__WHAT IS EXPECTED__: Where an entry contains a picture, omit the picture and repeat the rest exactly.

__PROVIDED RECORDS__:
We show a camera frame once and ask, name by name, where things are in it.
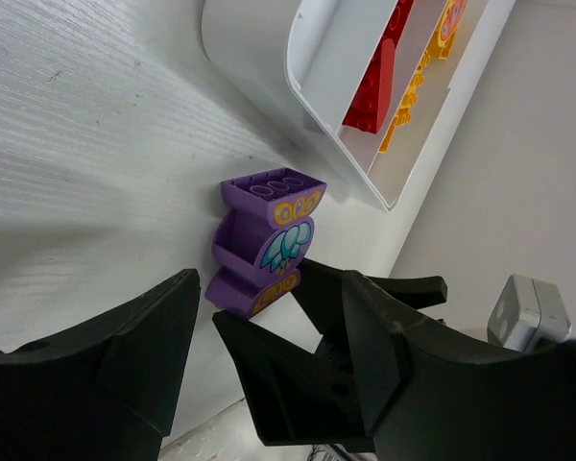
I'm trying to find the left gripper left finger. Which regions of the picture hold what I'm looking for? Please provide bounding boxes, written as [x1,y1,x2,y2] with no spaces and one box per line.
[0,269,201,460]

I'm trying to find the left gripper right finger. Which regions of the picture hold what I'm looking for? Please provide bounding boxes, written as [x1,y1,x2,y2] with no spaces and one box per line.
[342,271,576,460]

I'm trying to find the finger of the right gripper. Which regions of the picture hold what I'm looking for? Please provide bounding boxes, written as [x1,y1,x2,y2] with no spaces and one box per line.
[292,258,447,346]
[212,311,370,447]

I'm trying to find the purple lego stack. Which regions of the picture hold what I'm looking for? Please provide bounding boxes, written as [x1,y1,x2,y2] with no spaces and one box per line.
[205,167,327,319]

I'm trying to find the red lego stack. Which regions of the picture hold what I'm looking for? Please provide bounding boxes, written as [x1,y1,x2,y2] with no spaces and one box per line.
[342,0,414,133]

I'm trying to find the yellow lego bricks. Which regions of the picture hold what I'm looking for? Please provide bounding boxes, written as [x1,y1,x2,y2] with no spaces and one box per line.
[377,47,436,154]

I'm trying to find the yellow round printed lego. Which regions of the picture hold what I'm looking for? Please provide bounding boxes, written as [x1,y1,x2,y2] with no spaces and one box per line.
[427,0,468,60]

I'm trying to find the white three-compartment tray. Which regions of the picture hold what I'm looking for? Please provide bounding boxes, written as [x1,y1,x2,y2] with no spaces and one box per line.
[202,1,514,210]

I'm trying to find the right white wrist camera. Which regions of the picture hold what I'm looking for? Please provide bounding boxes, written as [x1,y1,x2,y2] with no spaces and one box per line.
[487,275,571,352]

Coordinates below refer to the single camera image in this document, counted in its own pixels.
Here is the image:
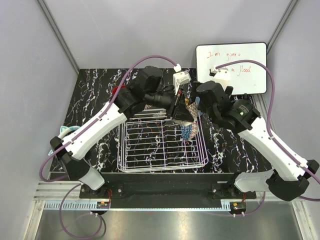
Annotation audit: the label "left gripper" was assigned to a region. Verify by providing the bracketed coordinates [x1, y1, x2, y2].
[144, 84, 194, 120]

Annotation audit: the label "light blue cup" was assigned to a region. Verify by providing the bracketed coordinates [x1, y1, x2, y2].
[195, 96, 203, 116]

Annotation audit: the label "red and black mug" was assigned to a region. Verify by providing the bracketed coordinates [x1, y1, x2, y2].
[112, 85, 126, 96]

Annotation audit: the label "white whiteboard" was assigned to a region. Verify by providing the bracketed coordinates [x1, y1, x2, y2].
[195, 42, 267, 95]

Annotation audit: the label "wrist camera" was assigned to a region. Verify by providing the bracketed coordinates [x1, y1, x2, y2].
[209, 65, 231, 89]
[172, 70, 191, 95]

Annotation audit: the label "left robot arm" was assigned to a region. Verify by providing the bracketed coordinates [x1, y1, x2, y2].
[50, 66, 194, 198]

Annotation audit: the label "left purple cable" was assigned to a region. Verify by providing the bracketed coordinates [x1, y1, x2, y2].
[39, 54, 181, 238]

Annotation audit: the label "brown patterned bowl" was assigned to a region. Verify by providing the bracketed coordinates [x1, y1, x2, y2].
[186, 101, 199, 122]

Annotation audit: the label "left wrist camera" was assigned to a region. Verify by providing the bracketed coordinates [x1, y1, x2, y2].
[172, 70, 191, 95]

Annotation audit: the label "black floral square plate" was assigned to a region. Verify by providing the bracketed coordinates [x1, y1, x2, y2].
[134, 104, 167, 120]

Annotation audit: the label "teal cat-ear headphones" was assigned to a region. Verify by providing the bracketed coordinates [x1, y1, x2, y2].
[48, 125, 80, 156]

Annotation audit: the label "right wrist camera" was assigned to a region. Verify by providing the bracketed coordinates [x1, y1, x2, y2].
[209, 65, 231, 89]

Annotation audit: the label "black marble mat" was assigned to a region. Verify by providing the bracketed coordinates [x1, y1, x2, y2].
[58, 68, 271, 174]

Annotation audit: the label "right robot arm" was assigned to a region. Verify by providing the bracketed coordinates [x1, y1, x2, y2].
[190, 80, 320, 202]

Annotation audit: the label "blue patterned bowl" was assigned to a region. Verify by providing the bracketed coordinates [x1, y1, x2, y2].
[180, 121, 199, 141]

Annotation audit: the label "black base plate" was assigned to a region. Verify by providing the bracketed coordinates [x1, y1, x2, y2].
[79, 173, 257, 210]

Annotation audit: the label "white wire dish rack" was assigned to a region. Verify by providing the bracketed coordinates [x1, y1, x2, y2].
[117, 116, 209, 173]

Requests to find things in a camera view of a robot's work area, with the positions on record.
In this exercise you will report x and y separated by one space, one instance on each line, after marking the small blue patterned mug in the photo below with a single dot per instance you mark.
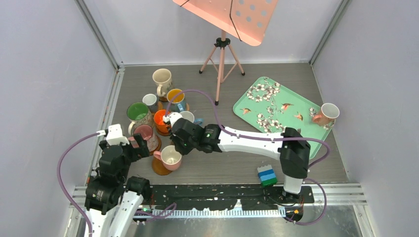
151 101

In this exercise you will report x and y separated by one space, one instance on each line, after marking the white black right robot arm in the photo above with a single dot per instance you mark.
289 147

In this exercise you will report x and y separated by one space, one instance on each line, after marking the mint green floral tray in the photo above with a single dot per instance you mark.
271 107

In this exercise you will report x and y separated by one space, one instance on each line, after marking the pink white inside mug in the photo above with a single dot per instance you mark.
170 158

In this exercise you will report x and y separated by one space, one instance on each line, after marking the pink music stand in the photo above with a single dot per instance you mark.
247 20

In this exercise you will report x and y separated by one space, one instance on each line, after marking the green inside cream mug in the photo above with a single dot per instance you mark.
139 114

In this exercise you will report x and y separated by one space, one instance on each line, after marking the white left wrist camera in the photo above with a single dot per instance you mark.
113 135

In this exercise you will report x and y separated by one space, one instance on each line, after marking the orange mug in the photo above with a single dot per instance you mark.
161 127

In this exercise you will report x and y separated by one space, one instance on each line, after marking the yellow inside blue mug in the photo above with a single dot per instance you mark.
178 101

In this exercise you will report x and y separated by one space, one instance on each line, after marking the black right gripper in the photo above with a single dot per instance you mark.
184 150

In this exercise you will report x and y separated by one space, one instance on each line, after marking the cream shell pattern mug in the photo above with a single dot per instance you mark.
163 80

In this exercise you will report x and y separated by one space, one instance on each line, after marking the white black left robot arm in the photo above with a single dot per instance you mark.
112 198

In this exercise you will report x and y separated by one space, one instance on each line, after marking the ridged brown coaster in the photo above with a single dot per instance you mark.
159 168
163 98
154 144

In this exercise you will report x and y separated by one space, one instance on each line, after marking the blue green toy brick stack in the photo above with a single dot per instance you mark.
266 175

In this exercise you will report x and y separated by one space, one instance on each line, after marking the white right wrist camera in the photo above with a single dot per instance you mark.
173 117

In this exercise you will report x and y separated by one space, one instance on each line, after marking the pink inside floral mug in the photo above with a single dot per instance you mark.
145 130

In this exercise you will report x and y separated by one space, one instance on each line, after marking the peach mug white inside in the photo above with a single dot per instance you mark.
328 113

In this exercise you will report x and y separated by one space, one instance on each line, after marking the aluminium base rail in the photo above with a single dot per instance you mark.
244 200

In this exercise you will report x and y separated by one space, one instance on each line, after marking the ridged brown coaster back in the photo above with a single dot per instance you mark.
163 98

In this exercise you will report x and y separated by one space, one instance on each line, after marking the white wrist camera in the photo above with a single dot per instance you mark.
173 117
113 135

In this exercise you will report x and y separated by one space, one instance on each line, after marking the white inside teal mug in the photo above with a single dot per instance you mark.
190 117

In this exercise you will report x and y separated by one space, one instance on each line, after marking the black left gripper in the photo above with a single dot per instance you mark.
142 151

__THE COMPLETED TASK__:
We show a camera frame once and ask, name by name, where things are in it.
I'm trying to find the left gripper left finger. Which regions of the picture hold what I'm looking for? Please provide bounding boxes, written as [x1,y1,x2,y2] with no spaces and one box per line.
[0,269,201,460]

I'm trying to find the left gripper right finger. Which regions of the picture hold what I'm looking for? Please provide bounding boxes, written as [x1,y1,x2,y2] with no spaces and one box per line.
[342,271,576,460]

I'm trying to find the finger of the right gripper. Which regions of the picture hold what I'm looking for? Please provide bounding boxes, written as [x1,y1,x2,y2] with no spaces and one box per line.
[292,258,447,346]
[212,311,370,447]

I'm trying to find the purple lego stack. Which regions of the picture hold what I'm looking for? Please provide bounding boxes, written as [x1,y1,x2,y2] with no spaces and one box per line.
[205,167,327,319]

I'm trying to find the red lego stack. Which regions of the picture hold what I'm looking for? Please provide bounding boxes, written as [x1,y1,x2,y2] with no spaces and one box per line.
[342,0,414,133]

I'm trying to find the yellow lego bricks. Which regions of the picture hold what I'm looking for? Please provide bounding boxes, written as [x1,y1,x2,y2] with no spaces and one box per line.
[377,47,436,154]

I'm trying to find the yellow round printed lego. Which regions of the picture hold what I'm looking for? Please provide bounding boxes, written as [x1,y1,x2,y2] with no spaces and one box per line.
[427,0,468,60]

I'm trying to find the white three-compartment tray. Which regions of the picture hold what I'm looking for? Please provide bounding boxes, written as [x1,y1,x2,y2] with no spaces and one box per line.
[202,1,514,210]

I'm trying to find the right white wrist camera. Which regions of the picture hold what I'm looking for? Please provide bounding boxes, written as [x1,y1,x2,y2] with no spaces and one box per line.
[487,275,571,352]

Coordinates below refer to the single camera image in this document, counted in its own pixels.
Here is the image:
Annotation audit: the label "left gripper" was assigned to a region. Verify by providing the bracketed coordinates [x1, y1, x2, y2].
[144, 84, 194, 120]

Annotation audit: the label "light blue cup" was assigned to a region. Verify by providing the bracketed coordinates [x1, y1, x2, y2].
[195, 96, 203, 116]

Annotation audit: the label "red and black mug" was assigned to a region. Verify by providing the bracketed coordinates [x1, y1, x2, y2].
[112, 85, 126, 96]

Annotation audit: the label "white whiteboard" was assigned to a region. Verify by providing the bracketed coordinates [x1, y1, x2, y2].
[195, 42, 267, 95]

Annotation audit: the label "wrist camera" was assigned to a region. Verify by providing the bracketed coordinates [x1, y1, x2, y2].
[209, 65, 231, 89]
[172, 70, 191, 95]

Annotation audit: the label "left robot arm" was assigned to a region. Verify by providing the bracketed coordinates [x1, y1, x2, y2].
[50, 66, 194, 198]

Annotation audit: the label "left purple cable" was assigned to a region. Verify by providing the bracketed coordinates [x1, y1, x2, y2].
[39, 54, 181, 238]

Annotation audit: the label "brown patterned bowl" was assigned to a region. Verify by providing the bracketed coordinates [x1, y1, x2, y2].
[186, 101, 199, 122]

Annotation audit: the label "left wrist camera" was assigned to a region. Verify by providing the bracketed coordinates [x1, y1, x2, y2].
[172, 70, 191, 95]

Annotation audit: the label "black floral square plate" was assigned to a region. Verify by providing the bracketed coordinates [x1, y1, x2, y2].
[134, 104, 167, 120]

Annotation audit: the label "teal cat-ear headphones" was assigned to a region. Verify by providing the bracketed coordinates [x1, y1, x2, y2].
[48, 125, 80, 156]

Annotation audit: the label "right wrist camera" was assigned to a region. Verify by providing the bracketed coordinates [x1, y1, x2, y2].
[209, 65, 231, 89]

Annotation audit: the label "black marble mat" was assigned to a region. Verify by providing the bracketed coordinates [x1, y1, x2, y2].
[58, 68, 271, 174]

Annotation audit: the label "right robot arm" was assigned to a region. Verify by providing the bracketed coordinates [x1, y1, x2, y2].
[190, 80, 320, 202]

Annotation audit: the label "blue patterned bowl" was assigned to a region. Verify by providing the bracketed coordinates [x1, y1, x2, y2].
[180, 121, 199, 141]

Annotation audit: the label "black base plate" was assigned to a region. Verify by providing the bracketed coordinates [x1, y1, x2, y2].
[79, 173, 257, 210]

Annotation audit: the label "white wire dish rack" was assigned to a region. Verify by providing the bracketed coordinates [x1, y1, x2, y2].
[117, 116, 209, 173]

Requests to find things in a camera view of a robot's work area, with the positions on record.
In this exercise you will report x and y separated by one space, one instance on each line, after marking the small blue patterned mug in the photo below with a single dot per instance you mark.
151 101

In this exercise you will report x and y separated by one space, one instance on each line, after marking the white black right robot arm in the photo above with a single dot per instance you mark.
289 147

In this exercise you will report x and y separated by one space, one instance on each line, after marking the mint green floral tray in the photo above with a single dot per instance you mark.
271 107

In this exercise you will report x and y separated by one space, one instance on each line, after marking the pink white inside mug in the photo above with a single dot per instance you mark.
170 158

In this exercise you will report x and y separated by one space, one instance on each line, after marking the pink music stand in the photo above with a single dot per instance you mark.
247 20

In this exercise you will report x and y separated by one space, one instance on each line, after marking the green inside cream mug in the photo above with a single dot per instance you mark.
139 114

In this exercise you will report x and y separated by one space, one instance on each line, after marking the white left wrist camera in the photo above with a single dot per instance you mark.
113 135

In this exercise you will report x and y separated by one space, one instance on each line, after marking the orange mug in the photo above with a single dot per instance you mark.
161 127

In this exercise you will report x and y separated by one space, one instance on each line, after marking the yellow inside blue mug in the photo above with a single dot per instance you mark.
178 101

In this exercise you will report x and y separated by one space, one instance on each line, after marking the black right gripper in the photo above with a single dot per instance you mark.
184 150

In this exercise you will report x and y separated by one space, one instance on each line, after marking the cream shell pattern mug in the photo above with a single dot per instance you mark.
163 80

In this exercise you will report x and y separated by one space, one instance on each line, after marking the white black left robot arm in the photo above with a single dot per instance you mark.
112 198

In this exercise you will report x and y separated by one space, one instance on each line, after marking the ridged brown coaster in the photo above with a single dot per instance you mark.
159 168
163 98
154 144

In this exercise you will report x and y separated by one space, one instance on each line, after marking the blue green toy brick stack in the photo above with a single dot per instance you mark.
266 175

In this exercise you will report x and y separated by one space, one instance on each line, after marking the white right wrist camera in the photo above with a single dot per instance you mark.
173 117

In this exercise you will report x and y separated by one space, one instance on each line, after marking the pink inside floral mug in the photo above with a single dot per instance you mark.
145 130

In this exercise you will report x and y separated by one space, one instance on each line, after marking the peach mug white inside in the photo above with a single dot per instance you mark.
328 113

In this exercise you will report x and y separated by one space, one instance on each line, after marking the aluminium base rail in the photo above with a single dot per instance you mark.
244 200

In this exercise you will report x and y separated by one space, one instance on each line, after marking the ridged brown coaster back in the photo above with a single dot per instance you mark.
163 98

In this exercise you will report x and y separated by one space, one instance on each line, after marking the white wrist camera in the photo above with a single dot per instance you mark.
173 117
113 135

In this exercise you will report x and y separated by one space, one instance on each line, after marking the white inside teal mug in the photo above with a single dot per instance you mark.
190 117

In this exercise you will report x and y separated by one space, one instance on each line, after marking the black left gripper in the photo above with a single dot per instance you mark.
142 151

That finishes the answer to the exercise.